**Exercise:** The full set of entries below needs to be written out exactly.

(Extracted data entries)
* * * * *

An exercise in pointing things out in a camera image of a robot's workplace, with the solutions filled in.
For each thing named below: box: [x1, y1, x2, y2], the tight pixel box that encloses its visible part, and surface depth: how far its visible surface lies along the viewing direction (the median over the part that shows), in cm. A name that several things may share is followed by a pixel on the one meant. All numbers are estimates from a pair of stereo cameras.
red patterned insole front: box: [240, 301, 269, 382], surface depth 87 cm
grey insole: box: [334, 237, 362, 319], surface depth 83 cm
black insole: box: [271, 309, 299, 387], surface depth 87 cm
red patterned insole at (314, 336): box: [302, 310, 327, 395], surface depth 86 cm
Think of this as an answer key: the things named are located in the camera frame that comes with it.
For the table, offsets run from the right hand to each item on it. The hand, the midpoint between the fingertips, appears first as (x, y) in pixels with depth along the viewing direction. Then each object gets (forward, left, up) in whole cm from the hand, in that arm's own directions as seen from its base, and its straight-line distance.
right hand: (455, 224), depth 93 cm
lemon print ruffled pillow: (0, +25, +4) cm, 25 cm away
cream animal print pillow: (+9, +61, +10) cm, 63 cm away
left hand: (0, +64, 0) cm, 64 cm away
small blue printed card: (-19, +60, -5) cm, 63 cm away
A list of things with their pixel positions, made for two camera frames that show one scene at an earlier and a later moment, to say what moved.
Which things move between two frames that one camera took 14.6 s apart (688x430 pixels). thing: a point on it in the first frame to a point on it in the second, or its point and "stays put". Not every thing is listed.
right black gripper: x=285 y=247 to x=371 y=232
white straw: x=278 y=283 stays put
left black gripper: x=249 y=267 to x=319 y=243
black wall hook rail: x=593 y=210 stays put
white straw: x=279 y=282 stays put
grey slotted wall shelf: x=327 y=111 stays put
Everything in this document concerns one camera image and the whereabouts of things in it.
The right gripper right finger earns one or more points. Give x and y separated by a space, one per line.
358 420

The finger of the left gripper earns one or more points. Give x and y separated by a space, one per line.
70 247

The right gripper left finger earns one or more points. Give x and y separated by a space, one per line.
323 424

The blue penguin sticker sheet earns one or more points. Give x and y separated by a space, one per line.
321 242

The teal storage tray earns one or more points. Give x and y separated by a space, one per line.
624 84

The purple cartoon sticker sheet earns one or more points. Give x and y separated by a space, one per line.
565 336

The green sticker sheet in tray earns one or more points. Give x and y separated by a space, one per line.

* * * * *

**Exercise answer:**
An exercise in pointing things out in a camera image of a robot's workplace, with the solutions filled in.
For each thing named below: box: [x1, y1, x2, y2], the tight pixel box that encloses its visible part, and surface depth: how far its visible surface lies along the viewing direction (the median over the part that shows), in cm. A name that several things may share is followed by a pixel on the one meant. All numbers are estimates from a pair of stereo cameras.
red patterned insole front: box: [240, 301, 269, 382], surface depth 87 cm
grey insole: box: [334, 237, 362, 319], surface depth 83 cm
black insole: box: [271, 309, 299, 387], surface depth 87 cm
red patterned insole at (314, 336): box: [302, 310, 327, 395], surface depth 86 cm
Think of this as an answer key: the things named are located in the camera frame that comes with it.
For the table, offsets run from the right hand to each item on it. The hand, the midpoint between the fingertips, appears first as (x, y) in pixels with depth along the viewing direction. Then each object gets (forward, left, up) in whole cm from the hand, in that arm's own directions as seen from its base, and its straight-line distance.
right hand: (455, 224), depth 93 cm
lemon print ruffled pillow: (0, +25, +4) cm, 25 cm away
cream animal print pillow: (+9, +61, +10) cm, 63 cm away
left hand: (0, +64, 0) cm, 64 cm away
small blue printed card: (-19, +60, -5) cm, 63 cm away
A list of things with their pixel positions, made for two camera frames that show one scene at an earlier and a later moment, to say what moved.
Which things move between two frames that one camera took 14.6 s apart (688x430 pixels). thing: a point on it in the first frame to a point on it in the second, or its point and "stays put". Not every thing is listed.
right black gripper: x=285 y=247 to x=371 y=232
white straw: x=278 y=283 stays put
left black gripper: x=249 y=267 to x=319 y=243
black wall hook rail: x=593 y=210 stays put
white straw: x=279 y=282 stays put
grey slotted wall shelf: x=327 y=111 stays put
Everything in this document concerns one camera image and the whereabouts of things in it.
The right gripper right finger earns one or more points. Give x and y separated by a space, one per line.
358 420

The finger of the left gripper earns one or more points. Give x and y separated by a space, one per line.
70 247

The right gripper left finger earns one or more points. Give x and y separated by a space, one per line.
323 424

The blue penguin sticker sheet earns one or more points. Give x and y separated by a space, one per line.
321 242

The teal storage tray earns one or more points. Give x and y separated by a space, one per line.
624 84

The purple cartoon sticker sheet earns one or more points. Give x and y separated by a space, one per line.
565 336

The green sticker sheet in tray earns one or more points. Give x and y separated by a space, one per line.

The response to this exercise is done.